Tool-call hijacking is the attack variant where prompt injection or model manipulation induces the model to invoke tools the operator did not intend. Unlike prompt injection that produces a bad response, tool-call hijacking produces bad actions in the world — files deleted, emails sent, money moved. The defence requires the tool layer to enforce scope rather than trusting the model to request only authorised actions. Architectural choices matter here more than at the model layer.
What hijacking attacks look like
Three patterns:
- Scope-expansion attempts. The model is induced to call a tool that exists but is not authorised for the current session.
- Argument manipulation. The model calls an authorised tool but with manipulated arguments that expand the effective access.
- Cascading tool invocation. The model is induced to make a chain of tool calls that together produce unauthorised behaviour even if each individual call is authorised.
Each needs different defence.
Where model-level defences fail
"Ask the model nicely to only call authorised tools" is the weakest defence. It depends on the model's judgment, which is exactly what the attack exploits. Mythos-class tools that rely primarily on model-level enforcement have measurable vulnerability.
How Griffin AI handles it
Three architectural layers:
Authorisation at the tool layer. Each tool has scope, and the scope is enforced by the tool handler, not by the model. When the model emits a call to a tool outside the session's scope, the tool layer refuses regardless of how the model justified the call.
Argument validation against capability manifest. Each tool's capability manifest declares what arguments are acceptable. Argument values outside the declared range are rejected at the tool layer.

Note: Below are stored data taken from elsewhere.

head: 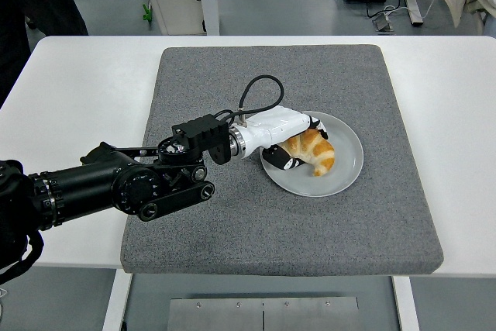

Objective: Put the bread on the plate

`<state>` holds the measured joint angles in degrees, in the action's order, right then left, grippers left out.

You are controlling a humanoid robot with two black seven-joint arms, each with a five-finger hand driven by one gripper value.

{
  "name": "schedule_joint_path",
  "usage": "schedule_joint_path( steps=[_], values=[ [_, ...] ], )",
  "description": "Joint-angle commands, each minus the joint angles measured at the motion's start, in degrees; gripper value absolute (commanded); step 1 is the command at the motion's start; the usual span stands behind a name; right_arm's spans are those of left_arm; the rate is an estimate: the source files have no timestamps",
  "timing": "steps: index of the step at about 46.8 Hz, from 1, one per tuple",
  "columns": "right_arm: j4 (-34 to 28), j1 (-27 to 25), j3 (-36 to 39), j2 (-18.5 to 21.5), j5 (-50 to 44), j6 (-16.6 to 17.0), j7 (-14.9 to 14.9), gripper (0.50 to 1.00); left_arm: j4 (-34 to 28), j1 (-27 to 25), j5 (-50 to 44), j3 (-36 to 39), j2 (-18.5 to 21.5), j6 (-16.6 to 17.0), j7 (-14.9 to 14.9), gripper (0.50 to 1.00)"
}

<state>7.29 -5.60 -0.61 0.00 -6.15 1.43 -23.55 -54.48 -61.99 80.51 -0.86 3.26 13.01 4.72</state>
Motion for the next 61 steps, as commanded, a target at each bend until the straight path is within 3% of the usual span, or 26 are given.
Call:
schedule_joint_path(
  steps=[1,5,17,33,43,61],
  values=[
    [0.0,0.0,0.0,0.0,0.0,0.1,0.0,1.0,0.0,-0.2,-0.5,-0.4,0.0,0.0,0.3,0.922],
    [0.0,0.0,0.0,0.0,0.0,0.1,0.0,1.0,-0.1,-0.4,-2.8,-0.5,0.1,-0.4,0.5,0.955],
    [0.0,0.0,0.0,0.0,0.0,0.1,0.0,1.0,-0.3,-2.0,-12.8,-1.6,1.0,-1.4,1.8,0.966],
    [0.0,0.0,0.0,0.0,0.0,0.0,0.0,1.0,-0.4,-1.6,-29.2,-15.0,3.1,-5.9,3.3,0.98],
    [0.0,0.0,0.0,0.0,0.0,0.0,0.0,1.0,-0.2,-1.2,-36.1,-21.5,5.4,-6.0,5.5,0.98],
    [0.0,0.1,0.0,0.0,0.0,0.0,0.0,1.0,0.7,-1.1,-48.7,-27.4,9.0,-5.8,6.4,0.981]
  ],
)
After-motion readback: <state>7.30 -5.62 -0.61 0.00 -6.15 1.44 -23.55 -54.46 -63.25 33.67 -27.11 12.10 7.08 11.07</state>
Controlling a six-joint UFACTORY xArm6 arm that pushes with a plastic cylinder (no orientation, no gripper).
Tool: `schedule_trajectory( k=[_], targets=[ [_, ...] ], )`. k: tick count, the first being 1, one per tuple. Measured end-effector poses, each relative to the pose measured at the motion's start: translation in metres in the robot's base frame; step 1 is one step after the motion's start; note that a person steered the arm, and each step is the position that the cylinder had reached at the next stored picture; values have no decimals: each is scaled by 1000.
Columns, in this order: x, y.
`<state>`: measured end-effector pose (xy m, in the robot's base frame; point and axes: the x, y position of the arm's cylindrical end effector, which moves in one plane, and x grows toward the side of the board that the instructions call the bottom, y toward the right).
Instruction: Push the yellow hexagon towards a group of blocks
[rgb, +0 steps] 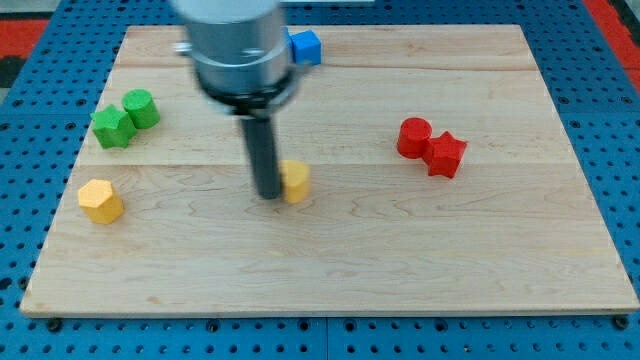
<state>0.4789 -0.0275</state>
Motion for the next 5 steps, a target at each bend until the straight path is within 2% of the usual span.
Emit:
schedule_trajectory(
  k=[1, 2, 3, 4, 5],
  targets=[
    [-5, 85],
    [-5, 110],
    [-16, 117],
    [5, 100],
    [34, 37]
  ],
)
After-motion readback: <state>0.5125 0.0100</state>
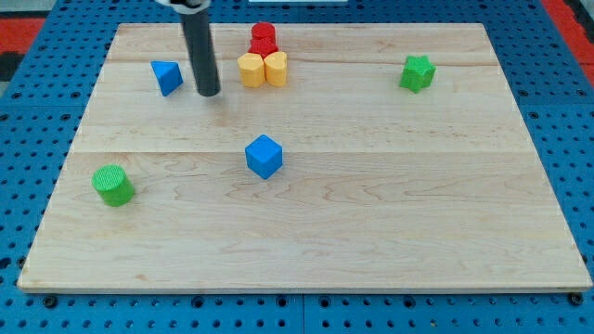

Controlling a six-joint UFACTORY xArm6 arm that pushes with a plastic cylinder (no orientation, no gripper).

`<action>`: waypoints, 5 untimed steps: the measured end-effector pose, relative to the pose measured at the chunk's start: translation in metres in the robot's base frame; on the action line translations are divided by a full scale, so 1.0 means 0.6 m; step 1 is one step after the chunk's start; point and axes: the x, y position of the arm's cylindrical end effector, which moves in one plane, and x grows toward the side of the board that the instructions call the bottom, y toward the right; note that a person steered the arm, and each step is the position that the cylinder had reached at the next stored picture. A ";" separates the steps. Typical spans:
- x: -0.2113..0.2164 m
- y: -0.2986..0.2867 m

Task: Move the blue triangle to the top of the blue cube

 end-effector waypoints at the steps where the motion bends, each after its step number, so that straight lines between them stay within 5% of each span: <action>1: -0.052 -0.052; 2: -0.126 -0.058; 3: -0.111 -0.122; 5: 0.026 0.015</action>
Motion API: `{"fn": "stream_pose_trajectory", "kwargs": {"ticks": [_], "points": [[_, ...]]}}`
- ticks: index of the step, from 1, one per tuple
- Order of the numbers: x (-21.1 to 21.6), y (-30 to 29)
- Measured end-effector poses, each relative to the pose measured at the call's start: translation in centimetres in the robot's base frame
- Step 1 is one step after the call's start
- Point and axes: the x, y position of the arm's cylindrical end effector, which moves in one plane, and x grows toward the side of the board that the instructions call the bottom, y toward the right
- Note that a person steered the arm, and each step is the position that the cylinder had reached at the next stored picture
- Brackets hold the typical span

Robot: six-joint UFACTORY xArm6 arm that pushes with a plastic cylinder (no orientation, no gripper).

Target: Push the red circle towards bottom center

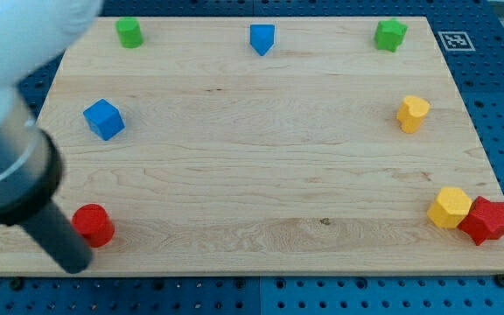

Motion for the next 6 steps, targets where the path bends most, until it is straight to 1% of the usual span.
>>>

Cascading-invocation rate limits. Anomalous patterns of cascading tool calls (e.g., read followed immediately by exfiltrative write) trigger rate limits and optional out-of-band confirmation.
A concrete example
An MCP server exposes a list_files(directory) tool scoped to a specific directory. An attacker's prompt injection induces the model to call list_files(directory="../../etc/").
With model-level defences: the model may or may not refuse depending on training.
With Griffin AI's tool-layer enforcement: the tool handler rejects the call because the directory argument escapes the declared scope. The attacker's attempt is logged; the audit trail shows the model attempted an out-of-scope call.
What to evaluate
Three concrete checks:
- Configure an MCP server with narrow scope. Induce the model to attempt a scope-escape. Verify the scope holds.
- Attempt argument manipulation (path traversal, SQL injection in tool arguments). Verify the arguments are validated at the tool layer.
- Attempt cascading tool invocation. Verify rate limits trigger.
How Safeguard Helps
Safeguard's tool-call security is built on tool-layer enforcement of scope, argument validation, and cascading-call rate limits. The defence does not depend on the model cooperating. For organisations whose AI agents have access to real production tools, this architectural choice is the difference between a safe deployment and a latent incident.